2013/06/21
防災・危機管理ニュース
リスクマネジメント最前線より
2013年6月9日、東京大学の平林由希子准教授をはじめとする研究チームが「地球温暖化による世界の洪水リスクの見通し」を、英科学雑誌「Nature Climate Change」に発表した。論文では、2100年までの世界の洪水リスクの変化を推計し、地球温暖化が進んだ場合、アジア・アフリカの温潤地域での洪水リスクが、他の地域と比べ特に大きくなるとしている。また、2013年に入り企業活動への影響が顕著となっている欧州中部での洪水を鑑みれば、事業所での水害への備えの再確認が不可欠である。

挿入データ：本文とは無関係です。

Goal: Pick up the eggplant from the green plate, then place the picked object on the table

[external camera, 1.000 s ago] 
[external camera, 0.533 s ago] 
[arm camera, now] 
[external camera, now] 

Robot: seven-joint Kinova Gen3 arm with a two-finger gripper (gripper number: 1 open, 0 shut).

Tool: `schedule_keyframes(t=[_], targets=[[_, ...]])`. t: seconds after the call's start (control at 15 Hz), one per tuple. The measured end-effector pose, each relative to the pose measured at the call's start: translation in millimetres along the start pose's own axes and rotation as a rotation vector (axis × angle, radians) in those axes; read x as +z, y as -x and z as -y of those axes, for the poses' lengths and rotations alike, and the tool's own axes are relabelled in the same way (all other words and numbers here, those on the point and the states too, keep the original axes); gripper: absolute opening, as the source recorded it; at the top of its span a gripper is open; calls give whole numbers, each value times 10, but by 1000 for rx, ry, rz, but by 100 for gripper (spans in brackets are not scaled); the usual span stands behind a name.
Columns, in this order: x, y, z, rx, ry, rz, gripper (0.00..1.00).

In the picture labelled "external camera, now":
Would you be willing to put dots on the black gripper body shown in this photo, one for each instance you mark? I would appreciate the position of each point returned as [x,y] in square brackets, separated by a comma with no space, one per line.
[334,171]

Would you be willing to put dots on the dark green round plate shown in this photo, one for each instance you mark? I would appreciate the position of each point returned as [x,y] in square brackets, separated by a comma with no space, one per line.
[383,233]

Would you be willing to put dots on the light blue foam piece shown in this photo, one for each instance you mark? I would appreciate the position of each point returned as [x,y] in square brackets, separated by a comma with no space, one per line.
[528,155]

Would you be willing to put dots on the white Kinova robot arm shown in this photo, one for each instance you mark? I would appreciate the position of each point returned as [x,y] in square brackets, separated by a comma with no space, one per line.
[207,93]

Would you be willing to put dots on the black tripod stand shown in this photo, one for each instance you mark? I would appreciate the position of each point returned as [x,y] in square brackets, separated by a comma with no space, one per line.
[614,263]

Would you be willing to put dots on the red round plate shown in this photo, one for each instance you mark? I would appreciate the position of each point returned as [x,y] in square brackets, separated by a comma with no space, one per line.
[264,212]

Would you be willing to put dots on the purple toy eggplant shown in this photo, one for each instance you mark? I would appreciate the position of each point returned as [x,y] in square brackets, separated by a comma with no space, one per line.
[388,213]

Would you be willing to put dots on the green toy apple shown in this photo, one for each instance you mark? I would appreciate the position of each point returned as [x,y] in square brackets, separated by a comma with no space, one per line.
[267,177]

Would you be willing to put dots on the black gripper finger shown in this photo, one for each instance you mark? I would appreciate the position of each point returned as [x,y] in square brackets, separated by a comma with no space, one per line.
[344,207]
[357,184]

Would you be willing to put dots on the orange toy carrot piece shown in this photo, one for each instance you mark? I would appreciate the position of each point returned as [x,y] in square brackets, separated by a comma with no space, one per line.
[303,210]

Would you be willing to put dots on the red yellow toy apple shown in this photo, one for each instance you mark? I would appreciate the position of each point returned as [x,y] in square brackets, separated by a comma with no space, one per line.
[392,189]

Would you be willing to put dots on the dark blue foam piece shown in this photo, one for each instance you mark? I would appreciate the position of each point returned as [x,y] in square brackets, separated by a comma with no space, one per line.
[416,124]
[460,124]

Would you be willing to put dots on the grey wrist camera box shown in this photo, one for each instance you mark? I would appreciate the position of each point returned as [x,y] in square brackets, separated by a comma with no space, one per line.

本稿では、地球温暖化や気候変動に関する研究から、降水量や大雨の頻度についての将来の傾向を俯瞰する。また、2013年は、梅雨入り後の降水量が少なく「空梅雨」といわれているが、同様の気候下での過去の災害事例等を示すとともに、今後の水害対策において「自助」「共助」が重要となる背景を示す。最後に、水害への事前対策、水害発生時の行動のポイントを述べる。
1.地球温暖化と集中豪雨の関係
(1)集中豪雨の発生頻度の高まり
地球温暖化による降水量への影響に関する研究は、国土交通省、気象庁、文部科学省などで広く行われており、日本における大雨の発生数の増加傾向には、地球温暖化が影響している可能性が指摘されている。今後、地球温暖化が進行した場合には、大雨の発生数も増加すると予測されている(図1)また、。1時間の降水量が50mm以上の短時間強雨の発生回数も増加する傾向にある(図2)。このように、将来の気候変動の予測、過去の降水量データの分析のいずれも、大雨や集中豪雨の発生頻度が高まることを示唆している。